Pendatang baru, Oscar Zetterwall menjadi pegolf Swedia pertama yang menjuarai ajang Asian Development Tour (ADT) ketika kembali mencatatkan 4-under 68 untuk keunggulan 3 stroke pada ICTSI Sherwood Hills Classic, Sabtu lalu (23/4).

Pegolf berusia 27 tahun, yang baru pada musim 2016 berpartisipasi pada ajang ADT, mencatatkan 5 birdie dengan 1 bogey untuk meraih prestasi pertamanya di Asia dengan catatan skor total 9-under 279. Ia tak hanya membawa pulang hadiah uang sebesar US$10.500, tapi juga 6 poin Official World Golf Ranking.

”Saya memukul driver dengan solid dan menjaga bola tetap di fairway. Ada banyak peluang birdie di lapangan,” ujar Zetterwall. ”Ini kemenangan yang sangat berarti buat saya dan membuat saya ingin terus bermain. Saya tahu kemenangan ini bakal memberi peluang dan percaya diri yang lebih baik untuk meningkatkan karier saya.”

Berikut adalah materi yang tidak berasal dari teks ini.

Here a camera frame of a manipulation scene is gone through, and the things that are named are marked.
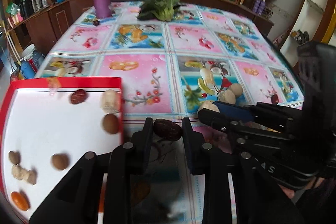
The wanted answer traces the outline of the right hand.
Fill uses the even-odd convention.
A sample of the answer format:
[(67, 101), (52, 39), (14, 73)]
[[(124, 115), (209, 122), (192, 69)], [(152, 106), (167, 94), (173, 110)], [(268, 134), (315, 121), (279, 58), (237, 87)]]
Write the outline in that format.
[(297, 191), (304, 191), (318, 188), (324, 181), (325, 178), (314, 176), (305, 186), (301, 188), (295, 188), (293, 186), (288, 186), (283, 183), (278, 184), (278, 186), (281, 188), (281, 190), (285, 193), (285, 195), (289, 199), (293, 199)]

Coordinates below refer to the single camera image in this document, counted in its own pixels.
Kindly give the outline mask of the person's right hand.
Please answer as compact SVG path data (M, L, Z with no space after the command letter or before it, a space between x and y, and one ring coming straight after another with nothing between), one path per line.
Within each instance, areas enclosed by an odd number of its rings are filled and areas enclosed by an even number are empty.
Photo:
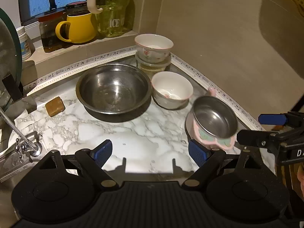
M300 164L297 171L297 179L300 182L300 189L302 192L302 195L304 195L304 170L303 170L303 164Z

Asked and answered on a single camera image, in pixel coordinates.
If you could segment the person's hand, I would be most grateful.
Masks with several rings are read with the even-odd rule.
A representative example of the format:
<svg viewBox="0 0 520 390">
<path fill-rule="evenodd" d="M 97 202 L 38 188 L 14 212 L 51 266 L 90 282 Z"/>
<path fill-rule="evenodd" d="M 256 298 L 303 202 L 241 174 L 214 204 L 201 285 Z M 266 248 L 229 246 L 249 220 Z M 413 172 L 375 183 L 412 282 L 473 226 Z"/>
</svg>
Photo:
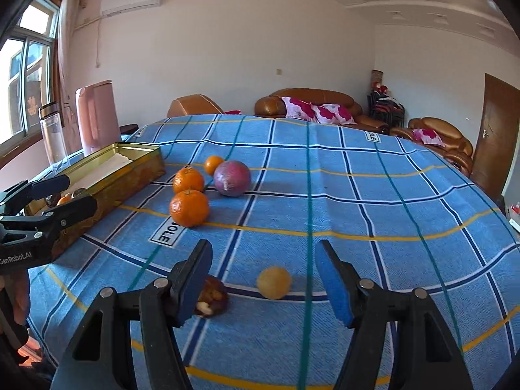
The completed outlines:
<svg viewBox="0 0 520 390">
<path fill-rule="evenodd" d="M 30 313 L 30 282 L 26 269 L 17 270 L 7 276 L 1 276 L 1 289 L 6 288 L 11 298 L 13 318 L 25 325 Z"/>
</svg>

Zetterwall yang tertinggal 4 stroke dari Kasidit Lepkurte, pimpinan klasemen pada hari ketiga, berhasil mendapatkan dua birdie di empat hole pertamanya sebelum mendapat bogey di hole 5. Namun, ia kembali menambah koleksi birdie di hole 8, 12, dan 15 untuk memastikan kemenangannya.

Mengaku gugup lantaran berada dalam posisi memimpin dan ditekan oleh pesaing lainnya, Zetterwall berhasil menenangkan dirinya untuk mempertahankan keunggulannya. Kemenangannya ini sekaligus menjadi gelar kedua dalam karier profesionalnya sejak pertama kali terjun profesional pada tahun 2012 lalu.

Sementara itu, satu-satunya wakil Indonesia, Danny Masrin, yang seperti halnya Zetterwall, juga mengawali putaran finalnya dengan ketertinggalan 4 stroke dari pimpinan klasemen.

Namun, peluangnya semakin berat setelah bermain 4 over pada sembilan hole pertamanya. Ia mendapat bogey di hole 3 dan 5, serta triple bogey di hole 8 dan hanya meraih satu birdie di hole 4. Peluangnya untuk finis di posisi terbaik masih terbuka tatkala ia mendapat birdie di hole 12. Sayangnya, setelah itu ia kembali mendapat bogey sebelum akhirnya menutup putaran terakhir dengan birdie-bogey di dua hole terakhinya.

Danny pun harus mengakhiri perjuangannya untuk menjadi pegolf Indonesia kedua yang menjuarai ADT dengan berada di peringkat T15 setelah total bermain dengan skor 1-under 287.